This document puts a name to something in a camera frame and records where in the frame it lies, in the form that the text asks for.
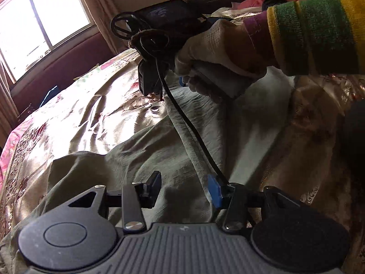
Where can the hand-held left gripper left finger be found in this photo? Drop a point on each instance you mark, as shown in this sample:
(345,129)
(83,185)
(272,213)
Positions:
(155,183)

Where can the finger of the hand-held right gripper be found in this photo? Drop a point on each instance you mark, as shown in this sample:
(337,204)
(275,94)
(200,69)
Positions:
(182,82)

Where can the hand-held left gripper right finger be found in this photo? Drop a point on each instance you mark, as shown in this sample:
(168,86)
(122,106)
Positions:
(214,191)

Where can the grey-green pants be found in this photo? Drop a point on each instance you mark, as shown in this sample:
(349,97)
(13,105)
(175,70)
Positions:
(137,154)

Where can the person's right forearm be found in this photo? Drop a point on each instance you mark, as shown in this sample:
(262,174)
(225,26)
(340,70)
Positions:
(316,31)

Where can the person's right hand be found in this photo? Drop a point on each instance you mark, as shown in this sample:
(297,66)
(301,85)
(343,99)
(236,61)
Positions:
(222,45)

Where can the white cloth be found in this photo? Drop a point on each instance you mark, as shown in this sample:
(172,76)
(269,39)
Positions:
(233,12)

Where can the beige curtain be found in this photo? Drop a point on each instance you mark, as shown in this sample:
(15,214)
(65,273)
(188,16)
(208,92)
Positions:
(97,8)
(5,105)

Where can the floral satin bedspread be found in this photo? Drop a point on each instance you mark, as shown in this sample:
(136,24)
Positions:
(85,105)

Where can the window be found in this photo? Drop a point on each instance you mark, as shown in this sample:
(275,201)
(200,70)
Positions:
(42,14)

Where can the blue flat item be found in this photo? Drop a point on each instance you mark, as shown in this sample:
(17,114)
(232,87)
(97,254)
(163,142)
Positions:
(50,95)

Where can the dark cloth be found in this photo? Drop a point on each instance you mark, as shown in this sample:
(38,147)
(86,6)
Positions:
(355,131)

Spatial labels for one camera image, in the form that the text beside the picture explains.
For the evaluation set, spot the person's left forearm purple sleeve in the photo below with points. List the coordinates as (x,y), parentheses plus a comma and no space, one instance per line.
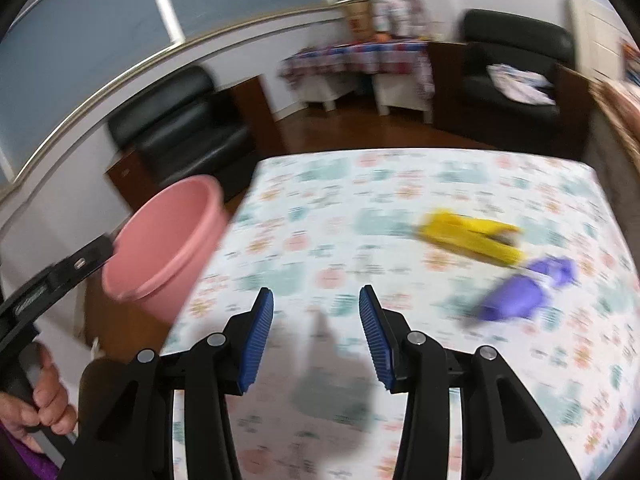
(30,462)

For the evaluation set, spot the white door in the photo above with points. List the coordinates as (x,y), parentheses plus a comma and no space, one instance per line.
(595,35)

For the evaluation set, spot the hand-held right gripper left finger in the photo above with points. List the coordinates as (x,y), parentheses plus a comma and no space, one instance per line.
(257,340)

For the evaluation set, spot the person's left hand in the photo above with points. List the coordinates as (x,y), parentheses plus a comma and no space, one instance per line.
(50,400)

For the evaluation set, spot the pink plastic bucket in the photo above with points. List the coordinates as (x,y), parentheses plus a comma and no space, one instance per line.
(165,230)

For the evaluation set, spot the orange fruit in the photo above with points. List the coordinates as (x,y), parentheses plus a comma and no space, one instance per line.
(382,37)

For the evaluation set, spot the large grey window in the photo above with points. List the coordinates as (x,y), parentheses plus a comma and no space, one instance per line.
(90,35)

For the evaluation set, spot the pale printed cloth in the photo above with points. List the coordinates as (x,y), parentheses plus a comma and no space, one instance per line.
(520,85)

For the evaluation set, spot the brown paper bag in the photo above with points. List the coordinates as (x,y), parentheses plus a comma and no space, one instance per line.
(360,22)

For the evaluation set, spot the floral tablecloth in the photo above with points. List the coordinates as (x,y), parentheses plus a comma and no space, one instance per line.
(325,210)

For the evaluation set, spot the checked tablecloth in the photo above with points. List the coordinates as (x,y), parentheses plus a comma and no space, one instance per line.
(350,57)

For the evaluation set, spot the black leather armchair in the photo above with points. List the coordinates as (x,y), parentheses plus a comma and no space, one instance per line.
(515,35)
(185,125)

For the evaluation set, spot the brown patterned cloth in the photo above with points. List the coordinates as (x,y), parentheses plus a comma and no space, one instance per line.
(620,110)

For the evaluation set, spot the white stool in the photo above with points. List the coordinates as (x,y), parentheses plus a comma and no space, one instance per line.
(330,91)
(402,95)

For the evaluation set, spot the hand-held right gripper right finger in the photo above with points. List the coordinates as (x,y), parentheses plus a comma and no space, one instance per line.
(377,340)

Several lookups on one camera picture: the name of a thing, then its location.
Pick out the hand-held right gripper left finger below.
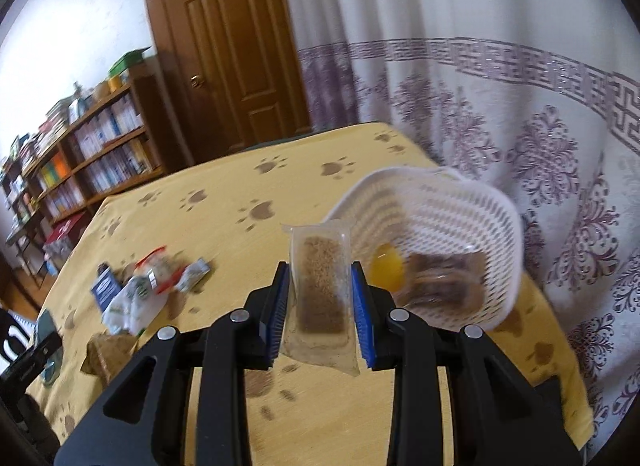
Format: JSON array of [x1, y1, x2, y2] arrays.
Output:
[[52, 261, 292, 466]]

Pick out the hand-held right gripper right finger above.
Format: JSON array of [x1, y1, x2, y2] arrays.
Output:
[[350, 260, 586, 466]]

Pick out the clear packet brown snack bar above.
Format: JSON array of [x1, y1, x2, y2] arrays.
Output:
[[281, 220, 361, 377], [82, 332, 140, 382]]

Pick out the blue cracker packet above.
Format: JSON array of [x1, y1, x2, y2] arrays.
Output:
[[91, 264, 124, 311]]

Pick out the red-trimmed clear snack packet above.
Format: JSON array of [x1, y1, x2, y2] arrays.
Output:
[[134, 245, 183, 294]]

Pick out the white plastic basket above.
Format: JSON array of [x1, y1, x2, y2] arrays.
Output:
[[322, 168, 524, 331]]

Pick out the black chair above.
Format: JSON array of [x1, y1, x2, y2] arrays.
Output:
[[0, 303, 36, 362]]

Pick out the yellow jelly cup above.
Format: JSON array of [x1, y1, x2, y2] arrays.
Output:
[[370, 243, 405, 291]]

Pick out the brown cookie packet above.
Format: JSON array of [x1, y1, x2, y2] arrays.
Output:
[[400, 251, 488, 319]]

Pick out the small silver wrapped packet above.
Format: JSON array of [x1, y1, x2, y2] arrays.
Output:
[[172, 257, 211, 291]]

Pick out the yellow paw print tablecloth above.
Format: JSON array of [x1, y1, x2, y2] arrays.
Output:
[[25, 121, 596, 466]]

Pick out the white green snack packet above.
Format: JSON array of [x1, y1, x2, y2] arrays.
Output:
[[102, 271, 168, 337]]

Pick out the dark wooden side table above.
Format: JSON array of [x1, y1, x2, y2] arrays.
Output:
[[5, 223, 48, 291]]

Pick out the red cardboard box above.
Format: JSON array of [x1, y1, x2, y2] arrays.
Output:
[[42, 211, 88, 261]]

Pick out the rows of books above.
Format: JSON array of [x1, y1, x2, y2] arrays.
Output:
[[0, 96, 153, 227]]

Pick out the wooden bookshelf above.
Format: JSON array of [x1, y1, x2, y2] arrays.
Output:
[[0, 63, 193, 267]]

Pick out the white purple patterned curtain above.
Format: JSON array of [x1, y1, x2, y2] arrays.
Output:
[[277, 0, 640, 452]]

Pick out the brown wooden door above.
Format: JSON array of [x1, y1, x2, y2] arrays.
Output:
[[140, 0, 313, 157]]

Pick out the green box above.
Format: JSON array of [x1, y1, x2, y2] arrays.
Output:
[[109, 47, 151, 77]]

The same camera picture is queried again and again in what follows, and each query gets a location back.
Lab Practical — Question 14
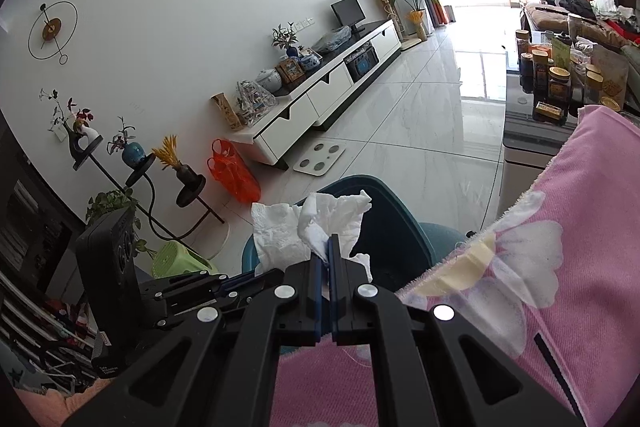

□ □ □ □

Please make an exact copy of the records, leaving out any picture.

This document puts a name to something in a camera frame and records where in the frame it lies, in the form that the text asks for.
Where can the hand-held left gripper left finger be found in this photo? Drop a point on each instance you mark, as shown in this sample:
(345,129)
(83,185)
(272,213)
Positions:
(155,183)

Where can the finger of the hand-held right gripper be found in this photo? Drop a point on each instance you mark, as shown in this sample:
(337,204)
(275,94)
(200,69)
Positions:
(182,82)

Where can the hand-held left gripper right finger be found in this photo? Drop a point on each instance you mark, as shown in this sample:
(168,86)
(122,106)
Positions:
(214,191)

Where can the grey-green pants be found in this photo? Drop a point on each instance you mark, as shown in this sample:
(349,97)
(13,105)
(175,70)
Positions:
(137,154)

Where can the person's right forearm be found in this photo? Drop a point on each instance you mark, as shown in this sample:
(262,174)
(225,26)
(340,70)
Positions:
(316,31)

Where can the person's right hand be found in this photo? Drop a point on each instance you mark, as shown in this sample:
(297,66)
(301,85)
(343,99)
(236,61)
Positions:
(222,45)

Where can the white cloth be found in this photo? Drop a point on each instance you mark, as shown in this sample:
(172,76)
(269,39)
Positions:
(233,12)

Where can the beige curtain be found in this photo? Drop a point on each instance you mark, as shown in this sample:
(15,214)
(65,273)
(188,16)
(208,92)
Positions:
(97,8)
(5,105)

Where can the floral satin bedspread be found in this photo? Drop a point on each instance you mark, as shown in this sample:
(136,24)
Positions:
(85,105)

Where can the window be found in this photo? Drop a point on each instance you mark, as shown in this sample:
(275,201)
(200,70)
Positions:
(42,14)

Where can the blue flat item be found in this photo? Drop a point on each instance you mark, as shown in this sample:
(17,114)
(232,87)
(97,254)
(163,142)
Positions:
(50,95)

Where can the dark cloth be found in this photo? Drop a point on each instance you mark, as shown in this sample:
(38,147)
(86,6)
Positions:
(355,131)

Spatial labels for one camera image, in the form that the text beside the picture explains.
For the evaluation set, spot the person's left forearm purple sleeve in the photo below with points. List the coordinates as (x,y), parentheses plus a comma and no space, one instance per line.
(30,462)

For the evaluation set, spot the white door in the photo above with points. List the coordinates as (x,y), parentheses plus a comma and no space, one instance per line.
(595,35)

For the evaluation set, spot the hand-held right gripper left finger in the photo above with points. List the coordinates as (x,y), parentheses plus a comma and no space, one instance per line.
(257,340)

For the evaluation set, spot the person's left hand in the photo above with points. List the coordinates as (x,y), parentheses plus a comma and no space, one instance per line.
(50,400)

For the evaluation set, spot the pink plastic bucket in the photo above with points. List the coordinates as (x,y), parentheses plus a comma and no space, one instance per line.
(165,230)

For the evaluation set, spot the orange fruit in the photo above with points. List the coordinates as (x,y), parentheses plus a comma and no space, one instance per line.
(382,37)

For the evaluation set, spot the large grey window in the photo above with points. List the coordinates as (x,y), parentheses plus a comma and no space, one instance per line.
(90,35)

For the evaluation set, spot the pale printed cloth in the photo above with points. List the coordinates as (x,y), parentheses plus a comma and no space, one instance per line.
(520,85)

For the evaluation set, spot the brown paper bag in the photo above with points. List the coordinates as (x,y), parentheses plus a comma and no space, one instance per line.
(360,22)

For the evaluation set, spot the floral tablecloth in the photo above with points. List the coordinates as (x,y), parentheses plus a comma and no space, one instance per line.
(325,210)

For the evaluation set, spot the checked tablecloth in the photo above with points. List the coordinates as (x,y), parentheses plus a comma and no space, one instance per line.
(350,57)

For the evaluation set, spot the black leather armchair in the photo above with points. List the coordinates as (x,y), parentheses plus a comma and no space, one instance per line.
(515,35)
(185,125)

For the evaluation set, spot the brown patterned cloth in the photo above with points. List the coordinates as (x,y), parentheses plus a comma and no space, one instance per line.
(620,110)

For the evaluation set, spot the white stool in the photo above with points. List the coordinates as (x,y), parentheses plus a comma and no space, one instance per line.
(330,91)
(402,95)

For the evaluation set, spot the hand-held right gripper right finger in the photo above with points. List the coordinates as (x,y), parentheses plus a comma and no space, one instance per line.
(377,340)

Several lookups on one camera picture: the name of a thing, then its location.
Pick out the hand-held right gripper left finger below.
Format: JSON array of [x1, y1, x2, y2] arrays.
Output:
[[52, 261, 292, 466]]

Pick out the hand-held right gripper right finger above.
Format: JSON array of [x1, y1, x2, y2] arrays.
Output:
[[350, 260, 586, 466]]

Pick out the clear packet brown snack bar above.
Format: JSON array of [x1, y1, x2, y2] arrays.
Output:
[[281, 220, 361, 377], [82, 332, 140, 382]]

Pick out the blue cracker packet above.
Format: JSON array of [x1, y1, x2, y2] arrays.
Output:
[[91, 264, 124, 311]]

Pick out the red-trimmed clear snack packet above.
Format: JSON array of [x1, y1, x2, y2] arrays.
Output:
[[134, 245, 183, 294]]

Pick out the white plastic basket above.
Format: JSON array of [x1, y1, x2, y2] arrays.
Output:
[[322, 168, 524, 331]]

Pick out the black chair above.
Format: JSON array of [x1, y1, x2, y2] arrays.
Output:
[[0, 303, 36, 362]]

Pick out the yellow jelly cup above.
Format: JSON array of [x1, y1, x2, y2] arrays.
Output:
[[370, 243, 405, 291]]

Pick out the brown cookie packet above.
Format: JSON array of [x1, y1, x2, y2] arrays.
Output:
[[400, 251, 488, 319]]

Pick out the small silver wrapped packet above.
Format: JSON array of [x1, y1, x2, y2] arrays.
Output:
[[172, 257, 211, 291]]

Pick out the yellow paw print tablecloth above.
Format: JSON array of [x1, y1, x2, y2] arrays.
Output:
[[25, 121, 596, 466]]

Pick out the white green snack packet above.
Format: JSON array of [x1, y1, x2, y2] arrays.
Output:
[[102, 271, 168, 337]]

Pick out the dark wooden side table above.
Format: JSON array of [x1, y1, x2, y2] arrays.
Output:
[[5, 223, 48, 291]]

Pick out the red cardboard box above.
Format: JSON array of [x1, y1, x2, y2] arrays.
Output:
[[42, 211, 88, 261]]

Pick out the rows of books above.
Format: JSON array of [x1, y1, x2, y2] arrays.
Output:
[[0, 96, 153, 227]]

Pick out the wooden bookshelf above.
Format: JSON array of [x1, y1, x2, y2] arrays.
Output:
[[0, 63, 193, 267]]

Pick out the white purple patterned curtain above.
Format: JSON array of [x1, y1, x2, y2] arrays.
Output:
[[277, 0, 640, 452]]

Pick out the brown wooden door above.
Format: JSON array of [x1, y1, x2, y2] arrays.
Output:
[[140, 0, 313, 157]]

Pick out the green box above.
Format: JSON array of [x1, y1, x2, y2] arrays.
Output:
[[109, 47, 151, 77]]

The same camera picture is queried again and again in what follows, and each query gets a location back.
Lab Practical — Question 14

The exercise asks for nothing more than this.